Directions for this task →
Check each line of the material. Copy those containing "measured".

[[ Information shown open ]]

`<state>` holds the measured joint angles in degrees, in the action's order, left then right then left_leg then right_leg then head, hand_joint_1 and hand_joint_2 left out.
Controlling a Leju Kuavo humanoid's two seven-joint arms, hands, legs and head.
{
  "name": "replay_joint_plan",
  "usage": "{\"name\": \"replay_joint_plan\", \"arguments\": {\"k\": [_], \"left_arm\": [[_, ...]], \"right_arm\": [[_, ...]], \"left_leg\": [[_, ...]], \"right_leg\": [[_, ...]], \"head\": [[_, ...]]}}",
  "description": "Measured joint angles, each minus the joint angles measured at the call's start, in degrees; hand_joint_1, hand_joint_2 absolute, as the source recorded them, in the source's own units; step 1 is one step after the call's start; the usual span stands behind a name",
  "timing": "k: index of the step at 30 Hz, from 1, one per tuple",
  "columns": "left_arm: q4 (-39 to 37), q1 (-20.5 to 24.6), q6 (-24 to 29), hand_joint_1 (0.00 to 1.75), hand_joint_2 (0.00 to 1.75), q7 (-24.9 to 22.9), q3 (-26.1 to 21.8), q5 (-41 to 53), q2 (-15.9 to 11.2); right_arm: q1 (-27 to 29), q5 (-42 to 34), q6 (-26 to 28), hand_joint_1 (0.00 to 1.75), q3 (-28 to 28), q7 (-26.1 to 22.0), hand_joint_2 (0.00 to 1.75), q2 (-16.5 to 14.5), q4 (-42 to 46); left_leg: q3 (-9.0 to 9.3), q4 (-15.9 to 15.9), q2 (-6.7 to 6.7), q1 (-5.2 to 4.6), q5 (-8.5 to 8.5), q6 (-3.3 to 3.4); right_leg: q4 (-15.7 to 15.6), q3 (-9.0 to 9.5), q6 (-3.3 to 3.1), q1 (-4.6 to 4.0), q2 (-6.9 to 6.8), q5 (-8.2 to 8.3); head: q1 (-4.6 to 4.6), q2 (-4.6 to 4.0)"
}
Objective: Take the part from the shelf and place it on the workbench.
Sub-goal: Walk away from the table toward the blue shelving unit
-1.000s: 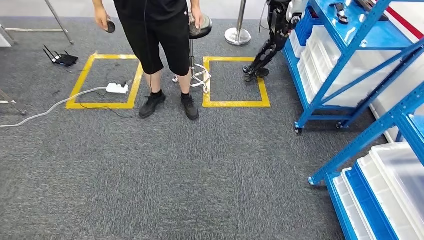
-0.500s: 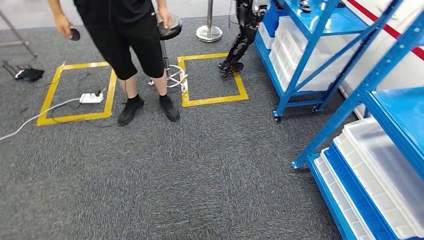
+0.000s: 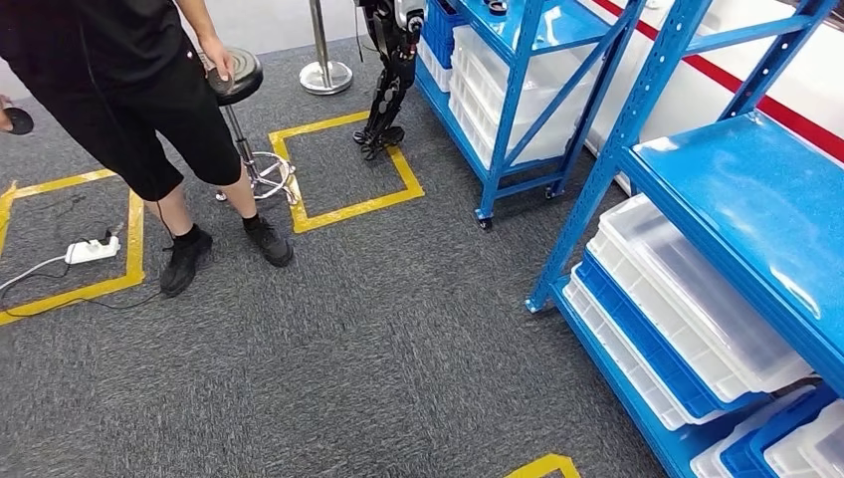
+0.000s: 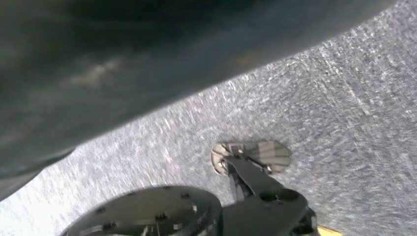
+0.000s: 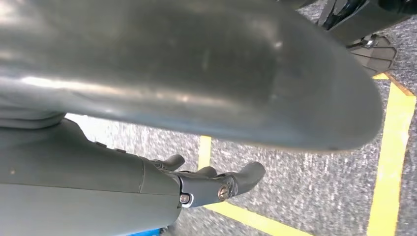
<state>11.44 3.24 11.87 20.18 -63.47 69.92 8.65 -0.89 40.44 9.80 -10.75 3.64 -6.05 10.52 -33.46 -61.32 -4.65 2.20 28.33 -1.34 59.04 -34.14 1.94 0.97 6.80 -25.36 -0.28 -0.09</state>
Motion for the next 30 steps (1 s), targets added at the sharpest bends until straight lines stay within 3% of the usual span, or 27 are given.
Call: {"name": "replay_joint_plan", "arguments": {"k": [2, 4, 6, 8, 9, 10, 11, 13, 15, 17, 18, 20, 22, 24, 25, 26, 28, 30], "left_arm": [[-0.01, 0.12, 0.09, 0.00, 0.00, -0.01, 0.00, 0.08, 0.01], [0.01, 0.23, 0.21, 0.00, 0.00, 0.03, 0.00, 0.09, 0.03], [0.02, 0.21, 0.29, 0.00, 0.00, 0.08, 0.00, 0.10, 0.04], [0.02, 0.10, 0.32, 0.00, 0.00, 0.08, 0.00, 0.11, 0.05], [0.02, 0.08, 0.32, 0.00, 0.00, 0.08, 0.00, 0.11, 0.05], [0.02, 0.09, 0.32, 0.00, 0.00, 0.08, 0.00, 0.11, 0.05], [0.02, 0.11, 0.32, 0.00, 0.00, 0.08, 0.00, 0.11, 0.05], [0.02, 0.13, 0.31, 0.00, 0.00, 0.06, 0.00, 0.11, 0.07], [0.02, 0.11, 0.30, 0.00, 0.00, -0.02, 0.00, 0.11, 0.05], [0.02, 0.21, 0.30, 0.00, 0.00, -0.11, -0.01, 0.11, 0.06], [0.02, 0.30, 0.30, 0.00, 0.00, -0.13, -0.01, 0.11, 0.11], [0.02, 0.39, 0.30, 0.00, 0.00, -0.14, -0.01, 0.13, 0.18], [0.02, 0.30, 0.30, 0.00, 0.00, -0.18, 0.00, 0.15, 0.18], [0.01, 0.15, 0.30, 0.00, 0.00, -0.33, 0.00, 0.15, 0.17], [0.00, 0.08, 0.30, 0.00, 0.00, -0.43, 0.00, 0.16, 0.17], [-0.01, 0.05, 0.30, 0.00, 0.00, -0.54, 0.00, 0.16, 0.17], [-0.01, 0.02, 0.31, 0.00, 0.00, -0.70, 0.00, 0.20, 0.17], [-0.02, 0.04, 0.33, 0.00, 0.00, -0.82, 0.00, 0.24, 0.18]], "right_arm": [[0.15, 0.00, 0.01, 0.00, 0.00, 0.01, 0.00, 0.02, 0.00], [0.44, -0.01, 0.01, 0.00, 0.00, -0.01, 0.00, 0.08, -0.01], [0.32, -0.01, -0.01, 0.00, 0.00, -0.02, 0.00, 0.07, -0.01], [0.04, -0.01, -0.01, 0.00, 0.00, -0.02, 0.00, -0.02, -0.01], [0.03, -0.01, -0.01, 0.00, 0.00, -0.02, 0.00, -0.02, -0.01], [0.08, -0.01, -0.02, 0.00, 0.00, -0.01, 0.00, -0.01, -0.01], [0.15, -0.01, -0.02, 0.00, 0.00, -0.01, 0.00, 0.02, -0.01], [0.05, 0.01, -0.03, 0.00, 0.00, 0.00, 0.00, 0.06, -0.01], [-0.25, 0.02, -0.04, 0.00, 0.00, -0.01, 0.00, 0.05, -0.01], [-0.21, 0.02, -0.05, 0.00, 0.00, -0.02, 0.00, 0.03, -0.01], [-0.04, 0.02, -0.05, 0.00, 0.00, -0.01, 0.00, 0.02, -0.02], [0.16, 0.01, -0.05, 0.00, -0.01, 0.00, 0.00, 0.08, -0.05], [0.10, 0.01, -0.05, 0.00, -0.02, 0.00, 0.00, 0.10, -0.07], [0.02, 0.01, -0.07, 0.00, -0.02, -0.01, 0.00, 0.04, -0.07], [0.06, 0.01, -0.07, 0.00, -0.02, -0.02, 0.00, 0.03, -0.07], [0.13, 0.01, -0.08, 0.00, -0.02, -0.01, 0.00, 0.03, -0.07], [0.21, 0.02, -0.08, 0.00, -0.02, 0.00, 0.00, 0.05, -0.07], [0.15, 0.06, -0.07, 0.00, -0.02, 0.00, 0.00, 0.08, -0.07]], "left_leg": [[0.15, 0.36, 0.86, -0.41, 0.12, 0.88], [0.50, 0.65, 2.09, -0.58, -0.06, 1.89], [0.70, 0.84, 3.59, -0.64, -0.14, 2.54], [0.68, 0.82, 5.36, -0.79, 0.01, 2.80], [0.70, 0.81, 6.19, -0.84, 0.11, 2.84], [0.76, 0.81, 6.93, -0.85, 0.22, 2.84], [0.87, 0.81, 7.60, -0.84, 0.33, 2.76], [1.17, 0.77, 8.77, -1.04, 0.71, 2.34], [1.59, 0.85, 9.86, -1.37, 1.21, 1.63], [2.39, 1.35, 11.06, -1.42, 1.48, 0.87], [2.72, 1.43, 11.10, -1.27, 1.62, 0.51], [2.19, -0.76, 8.87, -1.00, 3.31, 0.11], [-0.89, -7.43, 5.72, -0.91, 6.87, 0.11], [-4.27, -13.69, 4.63, -0.93, 8.94, 0.05], [-4.84, -14.20, 4.48, -0.89, 8.33, 0.02], [-4.37, -12.53, 4.33, -0.78, 6.63, 0.01], [-1.49, -5.24, 2.65, -0.35, 2.41, -0.03], [0.57, -0.06, 0.61, -0.10, 0.67, 0.08]], "right_leg": [[-0.08, -0.63, 0.65, 0.12, 1.03, 0.00], [1.27, -1.50, 1.00, 0.11, -1.04, -0.59], [6.69, -4.33, 0.82, 0.01, -4.66, -2.98], [13.94, -8.40, 0.74, 0.05, -5.97, -5.65], [15.78, -9.50, 0.94, 0.11, -6.15, -5.99], [15.49, -9.48, 1.32, 0.17, -6.32, -5.46], [12.88, -8.19, 1.79, 0.21, -6.72, -4.19], [5.13, -4.07, 2.31, 0.06, -9.22, -1.46], [0.84, -1.67, 1.79, -0.26, -11.06, -0.08], [0.34, -1.64, 0.81, -0.57, -10.18, 0.36], [0.07, -1.44, 0.36, -0.32, -9.46, 0.55], [-0.55, -0.66, -0.50, 0.24, -8.13, 0.80], [-0.76, -0.26, -1.15, 0.35, -6.81, 0.83], [-0.73, -0.11, -1.42, 0.12, -5.13, 0.78], [-0.69, 0.01, -1.43, 0.07, -4.19, 0.74], [-0.66, 0.16, -1.42, 0.07, -3.27, 0.72], [-0.48, 0.35, -1.17, 0.04, -1.61, 0.58], [-0.22, 0.07, -0.60, -0.13, -0.30, 0.39]], "head": [[0.01, 0.00], [0.16, 0.00], [0.54, 0.00], [0.75, 0.00], [0.74, 0.00], [0.76, 0.00], [0.76, 0.00], [0.79, 0.00], [0.74, 0.00], [0.69, 0.00], [0.65, 0.00], [0.29, 0.00], [-0.12, 0.00], [-0.19, 0.00], [-0.20, 0.00], [-0.21, 0.00], [-0.23, 0.00], [-0.21, 0.00]]}}
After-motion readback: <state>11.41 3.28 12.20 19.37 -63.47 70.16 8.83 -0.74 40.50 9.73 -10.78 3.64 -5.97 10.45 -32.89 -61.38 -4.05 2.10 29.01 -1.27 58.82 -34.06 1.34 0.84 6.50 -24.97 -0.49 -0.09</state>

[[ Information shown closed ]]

Result below →
`<state>` holds the measured joint angles in degrees, in the action's order, left then right then left_leg then right_leg then head, hand_joint_1 and hand_joint_2 left out.
  "description": "Measured joint angles, each minus the joint angles measured at the call's start, in degrees; hand_joint_1, hand_joint_2 absolute, as the source recorded them, in the source's own units; step 1 is one step after the call's start; the usual span stands behind a name",

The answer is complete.